The dataset used in this paper is lifted from the study of Kochhar et al., entitled A Large Scale Study of Multiple Programming Languages and Code Quality [5]. The parameters of interest are focused on the source lines of code (SLOC) and the number of bug fixes as the independent variable and dependent variable, respectively. Two hypotheses were tested to determine whether they were statistically significant. The null hypothesis is given by Ho: β1 = 0 while the alternative hypothesis is denoted by H1: β1 ≠ 0.

The analysis of the dataset is done with the help of software. The calculated correlation coefficient (R) is equal to 0.666, while the squared correlation coefficient (R2) is roughly equal to 0.444. Since R is near the value of 1, this suggests that there is a substantial correlation or direct relationship between the number of bug fixes and the SLOC. Moreover, the bug commits account for 44.4% of the variation in the source lines of code.

The standard error slope (SE) is 2.81. The data also revealed that the probability of observing the test statistic (t = 2.53) is 0.036. Furthermore, the dataset’s p-value is 0.036, which is less than the level of significance (a= 0.05).


Conclusion and Recommendations

The data that was gathered is enough evidence to reject the null hypothesis.

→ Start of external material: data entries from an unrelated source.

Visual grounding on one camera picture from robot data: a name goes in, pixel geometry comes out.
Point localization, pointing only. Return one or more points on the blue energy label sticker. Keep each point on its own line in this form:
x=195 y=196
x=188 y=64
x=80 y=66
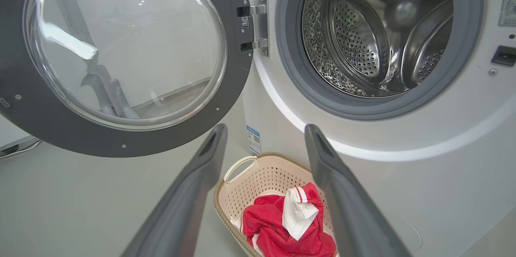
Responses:
x=254 y=140

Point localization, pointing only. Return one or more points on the cream perforated laundry basket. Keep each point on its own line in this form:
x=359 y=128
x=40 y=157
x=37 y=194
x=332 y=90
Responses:
x=258 y=176

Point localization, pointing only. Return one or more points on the white washing machine body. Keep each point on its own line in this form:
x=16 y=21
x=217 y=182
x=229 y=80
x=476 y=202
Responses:
x=443 y=160

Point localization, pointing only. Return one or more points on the silver door hinge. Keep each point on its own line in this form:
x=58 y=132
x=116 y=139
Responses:
x=261 y=23

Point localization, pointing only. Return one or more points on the red and white garment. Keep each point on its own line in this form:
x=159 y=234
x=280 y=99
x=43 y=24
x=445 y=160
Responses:
x=278 y=224

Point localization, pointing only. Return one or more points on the small silver screw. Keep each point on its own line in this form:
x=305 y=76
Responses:
x=493 y=72

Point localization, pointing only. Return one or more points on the steel perforated washer drum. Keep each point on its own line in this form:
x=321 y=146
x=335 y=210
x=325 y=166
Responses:
x=363 y=35

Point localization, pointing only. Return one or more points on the grey rubber door gasket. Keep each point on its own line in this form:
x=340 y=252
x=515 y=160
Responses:
x=290 y=47

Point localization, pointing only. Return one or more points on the black door latch socket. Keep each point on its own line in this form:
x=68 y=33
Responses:
x=504 y=56

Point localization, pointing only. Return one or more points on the round dark grey machine door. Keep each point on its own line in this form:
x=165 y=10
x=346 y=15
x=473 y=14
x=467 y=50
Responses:
x=121 y=140

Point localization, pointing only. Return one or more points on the round white filter cover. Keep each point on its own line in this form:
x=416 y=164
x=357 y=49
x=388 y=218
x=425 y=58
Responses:
x=417 y=233

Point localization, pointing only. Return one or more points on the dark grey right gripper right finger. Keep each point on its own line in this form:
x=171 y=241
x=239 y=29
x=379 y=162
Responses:
x=354 y=208

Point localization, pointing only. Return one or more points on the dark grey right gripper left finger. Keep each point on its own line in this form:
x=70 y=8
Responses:
x=181 y=204

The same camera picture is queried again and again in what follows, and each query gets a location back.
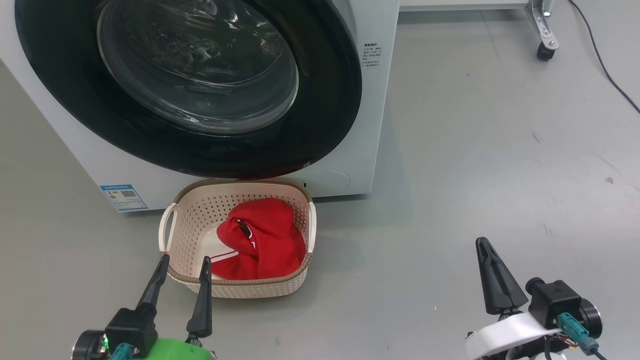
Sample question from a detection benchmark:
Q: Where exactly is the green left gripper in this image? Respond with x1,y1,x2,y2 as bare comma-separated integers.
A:
136,254,218,360

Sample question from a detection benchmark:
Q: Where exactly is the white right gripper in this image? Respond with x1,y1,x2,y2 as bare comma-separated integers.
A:
465,237,563,360

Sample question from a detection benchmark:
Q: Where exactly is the red garment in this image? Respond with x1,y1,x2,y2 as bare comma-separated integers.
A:
210,198,307,281

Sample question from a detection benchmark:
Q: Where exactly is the glass washing machine door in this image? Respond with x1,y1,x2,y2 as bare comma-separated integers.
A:
14,0,363,180

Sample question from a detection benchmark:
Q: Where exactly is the cream perforated laundry basket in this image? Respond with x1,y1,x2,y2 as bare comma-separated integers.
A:
158,178,317,299

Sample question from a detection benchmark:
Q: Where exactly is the white front-load washing machine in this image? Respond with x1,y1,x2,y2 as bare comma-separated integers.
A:
0,0,401,213

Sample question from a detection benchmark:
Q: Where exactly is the blue energy label sticker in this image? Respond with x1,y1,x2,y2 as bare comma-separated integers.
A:
99,184,149,213

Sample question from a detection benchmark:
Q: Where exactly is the white cart with caster wheel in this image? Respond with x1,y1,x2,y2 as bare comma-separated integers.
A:
400,0,560,62

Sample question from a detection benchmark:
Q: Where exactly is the black cable on floor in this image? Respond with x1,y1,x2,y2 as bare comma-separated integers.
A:
567,0,640,115

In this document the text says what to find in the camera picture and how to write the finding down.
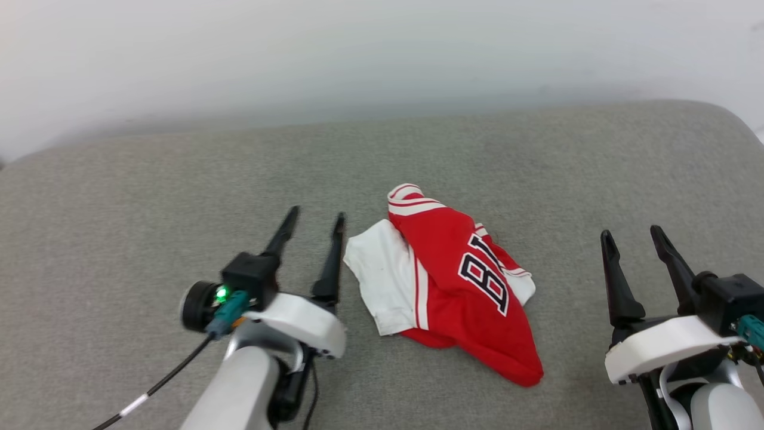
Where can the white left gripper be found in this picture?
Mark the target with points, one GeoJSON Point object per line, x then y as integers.
{"type": "Point", "coordinates": [301, 322]}

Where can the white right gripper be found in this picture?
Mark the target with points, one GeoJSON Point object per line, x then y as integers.
{"type": "Point", "coordinates": [662, 349]}

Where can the red and white jersey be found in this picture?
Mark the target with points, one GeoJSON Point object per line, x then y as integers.
{"type": "Point", "coordinates": [453, 286]}

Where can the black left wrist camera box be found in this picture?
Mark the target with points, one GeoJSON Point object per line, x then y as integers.
{"type": "Point", "coordinates": [250, 278]}

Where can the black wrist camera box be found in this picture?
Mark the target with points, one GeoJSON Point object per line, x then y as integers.
{"type": "Point", "coordinates": [731, 301]}
{"type": "Point", "coordinates": [250, 278]}

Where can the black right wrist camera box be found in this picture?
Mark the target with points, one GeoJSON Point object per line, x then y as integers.
{"type": "Point", "coordinates": [731, 301]}

Ultimately, the source lines of code are statistically significant for the number of bug fixes in the programming languages, and therefore they have a relationship with one another.

In light of this, the group recommends that future researchers inspect the correlation of other variables and delve deeper into the factors that influence the code quality of programming projects. Living in the 21st century, it is crucial for future developers to assess the risks posed by bugs in implementing software projects. It would be beneficial to investigate additional statistically significant variables for the quality of programming projects in order to reduce the likelihood of errors and other quality problems when creating intricate software projects.